Work required » Line count for "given": give how many lines in the data below contain it, with no other words.
--------------------------------------------------
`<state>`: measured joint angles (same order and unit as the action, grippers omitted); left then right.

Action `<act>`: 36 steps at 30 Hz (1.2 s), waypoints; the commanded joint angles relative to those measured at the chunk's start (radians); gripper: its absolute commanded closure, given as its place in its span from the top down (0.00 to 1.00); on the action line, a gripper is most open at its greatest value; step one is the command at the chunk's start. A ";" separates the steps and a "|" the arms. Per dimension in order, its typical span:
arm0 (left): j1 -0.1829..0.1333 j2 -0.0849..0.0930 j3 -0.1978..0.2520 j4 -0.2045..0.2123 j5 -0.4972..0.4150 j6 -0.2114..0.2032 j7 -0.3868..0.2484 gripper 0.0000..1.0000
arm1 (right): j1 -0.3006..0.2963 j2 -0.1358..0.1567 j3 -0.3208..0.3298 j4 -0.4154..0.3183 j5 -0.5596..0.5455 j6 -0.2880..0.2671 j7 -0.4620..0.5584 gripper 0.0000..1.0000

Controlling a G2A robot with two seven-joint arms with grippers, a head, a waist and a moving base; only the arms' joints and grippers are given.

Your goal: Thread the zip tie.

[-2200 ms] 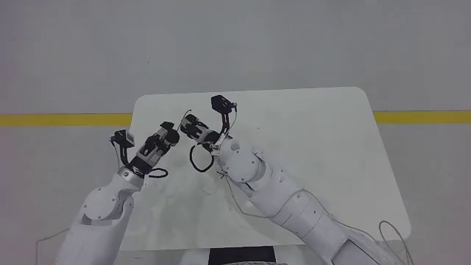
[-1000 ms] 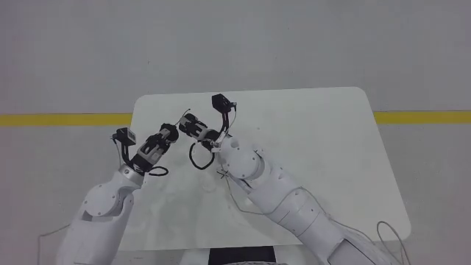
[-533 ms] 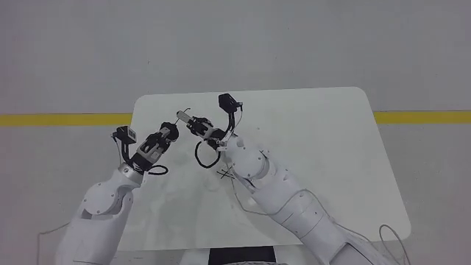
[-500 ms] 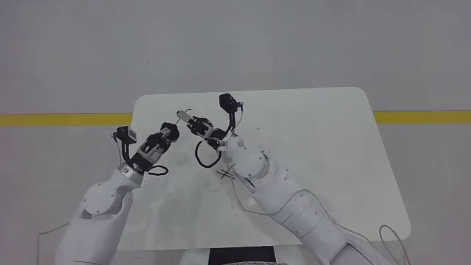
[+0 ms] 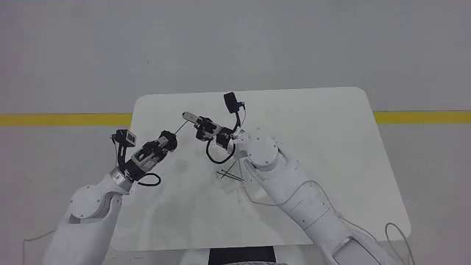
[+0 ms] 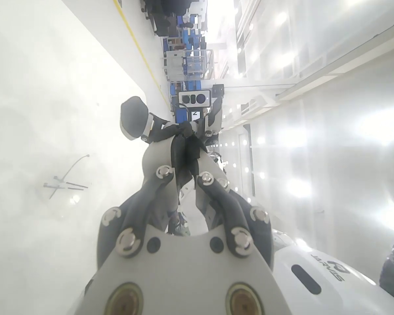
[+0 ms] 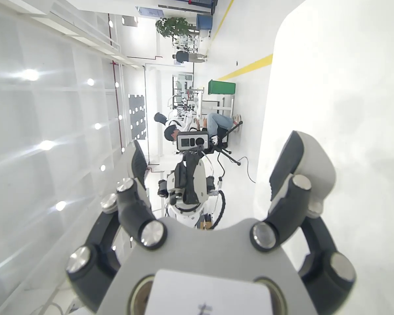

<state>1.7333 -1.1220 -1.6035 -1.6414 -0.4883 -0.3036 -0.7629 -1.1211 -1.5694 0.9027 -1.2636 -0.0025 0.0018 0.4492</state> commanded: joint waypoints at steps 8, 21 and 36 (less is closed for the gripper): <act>-0.011 0.007 -0.014 0.006 -0.016 0.058 -0.056 0.00 | -0.032 0.008 0.030 -0.008 0.033 -0.030 0.003 1.00; -0.099 0.058 -0.098 0.193 -0.083 0.173 -0.606 0.00 | -0.134 0.066 0.173 -0.023 0.116 -0.109 0.289 1.00; -0.126 0.063 -0.045 0.190 -0.157 0.235 -0.627 0.00 | -0.123 0.072 0.186 0.070 0.317 -0.120 0.470 1.00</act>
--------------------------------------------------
Result for this exercise » 2